In a paper published today in the journal Nature Communications, researchers at the University of Virginia and the University at Buffalo in New York analyzed the DNA of nearly 200 Pacific species.

The researchers were able to pinpoint genetic mutations in the DNA that appear to affect how fish are able to survive under extreme conditions in the tropical Pacific.

They believe the mutations appear to be caused by the presence of a gene that changes how a fish’s DNA is translated into proteins that are used by the body.

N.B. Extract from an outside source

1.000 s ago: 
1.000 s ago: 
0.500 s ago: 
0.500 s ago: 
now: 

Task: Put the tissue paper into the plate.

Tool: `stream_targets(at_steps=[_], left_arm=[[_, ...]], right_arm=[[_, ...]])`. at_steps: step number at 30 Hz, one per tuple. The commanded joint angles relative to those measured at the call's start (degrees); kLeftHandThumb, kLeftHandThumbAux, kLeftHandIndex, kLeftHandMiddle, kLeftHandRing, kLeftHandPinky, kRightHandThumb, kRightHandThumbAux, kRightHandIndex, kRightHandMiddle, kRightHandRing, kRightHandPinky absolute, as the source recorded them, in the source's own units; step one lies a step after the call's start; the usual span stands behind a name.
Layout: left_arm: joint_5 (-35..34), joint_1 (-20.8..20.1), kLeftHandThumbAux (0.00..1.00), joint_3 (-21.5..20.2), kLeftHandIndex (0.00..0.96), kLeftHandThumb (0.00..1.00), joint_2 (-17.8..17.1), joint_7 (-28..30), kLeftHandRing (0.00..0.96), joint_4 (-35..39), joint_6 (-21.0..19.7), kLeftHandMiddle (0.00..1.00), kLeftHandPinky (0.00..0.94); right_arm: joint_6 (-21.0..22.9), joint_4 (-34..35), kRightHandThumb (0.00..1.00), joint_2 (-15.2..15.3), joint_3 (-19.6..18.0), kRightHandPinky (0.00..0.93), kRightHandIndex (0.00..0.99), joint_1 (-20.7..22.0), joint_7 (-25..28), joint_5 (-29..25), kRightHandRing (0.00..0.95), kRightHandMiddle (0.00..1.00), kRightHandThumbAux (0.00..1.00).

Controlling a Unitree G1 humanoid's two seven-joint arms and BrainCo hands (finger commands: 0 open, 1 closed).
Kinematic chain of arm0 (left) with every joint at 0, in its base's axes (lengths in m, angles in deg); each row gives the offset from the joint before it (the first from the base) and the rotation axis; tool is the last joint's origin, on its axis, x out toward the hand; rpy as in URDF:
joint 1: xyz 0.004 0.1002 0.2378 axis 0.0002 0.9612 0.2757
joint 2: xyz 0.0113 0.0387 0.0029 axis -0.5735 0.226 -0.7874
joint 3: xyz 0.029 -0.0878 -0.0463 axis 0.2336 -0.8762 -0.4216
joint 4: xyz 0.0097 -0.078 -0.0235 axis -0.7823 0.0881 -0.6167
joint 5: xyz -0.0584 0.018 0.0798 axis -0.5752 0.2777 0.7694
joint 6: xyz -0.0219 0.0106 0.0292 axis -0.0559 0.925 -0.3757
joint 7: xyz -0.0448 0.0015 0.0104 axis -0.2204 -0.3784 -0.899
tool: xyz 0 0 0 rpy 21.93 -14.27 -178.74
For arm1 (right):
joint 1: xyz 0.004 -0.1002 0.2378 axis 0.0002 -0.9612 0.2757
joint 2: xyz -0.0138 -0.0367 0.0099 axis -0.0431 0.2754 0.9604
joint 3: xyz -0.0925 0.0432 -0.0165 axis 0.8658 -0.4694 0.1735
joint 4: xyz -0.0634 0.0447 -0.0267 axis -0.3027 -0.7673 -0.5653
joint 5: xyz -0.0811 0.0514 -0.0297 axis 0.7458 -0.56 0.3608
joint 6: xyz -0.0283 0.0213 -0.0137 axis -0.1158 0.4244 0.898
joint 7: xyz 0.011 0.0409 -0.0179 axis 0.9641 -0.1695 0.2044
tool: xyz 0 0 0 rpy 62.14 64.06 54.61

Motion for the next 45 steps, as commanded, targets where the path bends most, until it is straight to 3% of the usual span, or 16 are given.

The study is the first to directly examine a gene in the genome of a Pacific species, according to a statement from the research team.

They noted that it is not yet clear if the mutation affects fish behavior, feeding or mating.

In addition to the mutation in the gene, the researchers found other mutations in more than 40 Pacific species that appear related to the genetic makeup of Pacific salmon, tuna and snapper.

The mutations, they say, may help explain why Pacific species appear to adapt to more extreme environmental conditions.

A key question for future research is how these changes in the fish’s genetic makeup relate to the changes in diet and reproduction, said study lead author Alex Stiles, an assistant professor of environmental and evolutionary biology at the UVA College of Arts and Sciences.

The research was funded by the National Science Foundation, the Natural Sciences and Engineering Research Council of Canada, the Virginia Department of Health, the National Institutes of Health and the National Center for Biotechnology Information.